Entonces, giré la cabeza y le mordí el labio con fuerza. Retrocedió con un gemido, llevándose una mano a la boca. Un hilo de sangre corrió por su barbilla.

"¡Lárgate!", grité, desgarrando mi garganta. "¡Fuera de mi casa!".

Entonces sonó su celular. Miró la pantalla y su expresión cambió. La locura se apagó, reemplazada por la concentración familiar. Era Brooke. Siempre ella.

"Tengo que contestar", dijo, ya sereno otra vez. Enseguida salió de la habitación, dejándome atada a la cama. "Volveré. Resolveremos esto", dijo desde el umbral

y se marchó. La puerta principal se cerró y la casa quedó en silencio.

No regresó.

Yo me quedé sola, atada a una cama en una casa llena de fantasmas y mentiras. Luché contra el nudo, pero lo había hecho con precisión de experto. Solo se apretaba más, cortándome la piel de las muñecas.

Mi costado, donde la bala me había atravesado, latía con un dolor sordo y persistente.

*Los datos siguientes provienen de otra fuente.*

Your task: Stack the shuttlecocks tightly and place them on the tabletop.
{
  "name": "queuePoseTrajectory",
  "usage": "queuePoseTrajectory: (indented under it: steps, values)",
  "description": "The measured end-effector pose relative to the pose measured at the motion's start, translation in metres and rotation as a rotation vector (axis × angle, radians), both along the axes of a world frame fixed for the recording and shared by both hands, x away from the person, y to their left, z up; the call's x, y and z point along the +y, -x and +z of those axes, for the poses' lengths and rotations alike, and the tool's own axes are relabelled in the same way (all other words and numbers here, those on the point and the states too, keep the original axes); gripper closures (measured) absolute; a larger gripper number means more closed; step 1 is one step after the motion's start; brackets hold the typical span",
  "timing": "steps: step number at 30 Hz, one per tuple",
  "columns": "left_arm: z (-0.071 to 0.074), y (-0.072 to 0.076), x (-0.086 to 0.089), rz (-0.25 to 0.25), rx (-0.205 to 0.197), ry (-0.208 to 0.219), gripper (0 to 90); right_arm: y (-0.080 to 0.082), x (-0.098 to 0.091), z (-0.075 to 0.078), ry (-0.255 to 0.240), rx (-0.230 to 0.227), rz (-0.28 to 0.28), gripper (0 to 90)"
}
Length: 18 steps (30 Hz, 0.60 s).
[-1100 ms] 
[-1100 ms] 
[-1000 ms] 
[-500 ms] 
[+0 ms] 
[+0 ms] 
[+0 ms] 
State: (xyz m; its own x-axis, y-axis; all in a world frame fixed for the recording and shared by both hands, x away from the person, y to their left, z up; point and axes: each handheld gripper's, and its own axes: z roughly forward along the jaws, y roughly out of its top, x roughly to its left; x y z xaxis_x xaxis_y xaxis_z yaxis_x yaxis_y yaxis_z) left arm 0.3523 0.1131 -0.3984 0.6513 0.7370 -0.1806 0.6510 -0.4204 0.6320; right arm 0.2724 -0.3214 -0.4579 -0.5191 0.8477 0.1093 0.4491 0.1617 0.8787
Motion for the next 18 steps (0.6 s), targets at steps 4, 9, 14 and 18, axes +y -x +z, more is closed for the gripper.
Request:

La fiebre empezaba a instalarse y el hambre me mordía el estómago.

Las horas pasaron y el sol se ocultó, hundiendo la habitación en la oscuridad. Me había dejado allí. La había elegido a ella otra vez, y me había abandonado a mi sufrimiento. Su promesa de "resolver esto" no era más que otra frase vacía, otra mentira para mantenerme dócil mientras corría a sus brazos.

Me acurruqué, y el dolor en mi costado se agudizaba con cada movimiento. El hambre, el dolor y una desesperación helada me envolvieron. Harrison no solo me había traicionado. Me había abandonado, completa y absolutamente.